Her daughter said: “I don’t know,” and she told the children not to tell their grandmother anything about the weather. It rained and hailed. Every night the mother and children cried. Each morning they stamped on the ground to find out if it were soft. One day the mother went off, and when she came back she brought a few roots. The children were sitting out of doors, and she heard the old woman ask them: “Where is your mother?”

“She has gone for wood,” said the boy.

The mother put away some of the roots and gave the rest to the children.

The old woman asked: “Does it snow yet?”

The little boy said: “There is so much snow that I can’t see the tops of the trees.”

The grandmother put more gum on her eyes, rolled herself up tight, and lay still.

The mother made two pairs of straw moccasins, and the next morning started for roots. It was spring now, and she [[206]]found plenty for her children to eat. While she was gone, the old woman asked: “Which way is the wind?”

“From the southwest,” said the boy. His mother had told him to fool his grandmother, and let her lie there all summer. The mother could make the wind blow—the wind was her medicine.
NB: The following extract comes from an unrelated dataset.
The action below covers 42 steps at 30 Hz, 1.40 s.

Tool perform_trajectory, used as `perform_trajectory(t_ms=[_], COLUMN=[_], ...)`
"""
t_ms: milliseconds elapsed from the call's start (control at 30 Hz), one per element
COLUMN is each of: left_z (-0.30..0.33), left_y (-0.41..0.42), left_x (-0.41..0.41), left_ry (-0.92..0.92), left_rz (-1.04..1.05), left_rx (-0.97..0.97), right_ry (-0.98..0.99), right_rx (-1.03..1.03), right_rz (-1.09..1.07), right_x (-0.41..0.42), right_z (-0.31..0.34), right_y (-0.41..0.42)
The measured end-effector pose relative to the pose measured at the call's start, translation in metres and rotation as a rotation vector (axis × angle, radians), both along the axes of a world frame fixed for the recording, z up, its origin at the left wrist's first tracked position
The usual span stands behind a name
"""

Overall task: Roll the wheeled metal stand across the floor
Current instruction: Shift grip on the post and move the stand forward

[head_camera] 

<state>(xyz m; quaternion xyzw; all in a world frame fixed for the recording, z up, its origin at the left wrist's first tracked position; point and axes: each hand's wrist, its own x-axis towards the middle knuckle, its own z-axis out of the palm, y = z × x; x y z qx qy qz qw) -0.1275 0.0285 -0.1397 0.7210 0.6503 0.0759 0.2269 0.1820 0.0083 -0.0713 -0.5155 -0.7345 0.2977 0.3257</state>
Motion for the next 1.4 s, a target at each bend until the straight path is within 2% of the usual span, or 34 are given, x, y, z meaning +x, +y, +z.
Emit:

Every time she found a fly in the house, she killed it with a porcupine quill, so the old woman wouldn’t know it was spring.

There were a good many of the Lok people around the place where the mother dug roots; she left some roots for them to take care of, and said: “In two days I will come back and bring my children.”

When she got home, she made moccasins for the children, and in the morning, when she was ready to start, she said to her mother: “It snows. I am tired of packing wood; I am going to take the children to the woods and keep a fire there; you never stay by the fire.”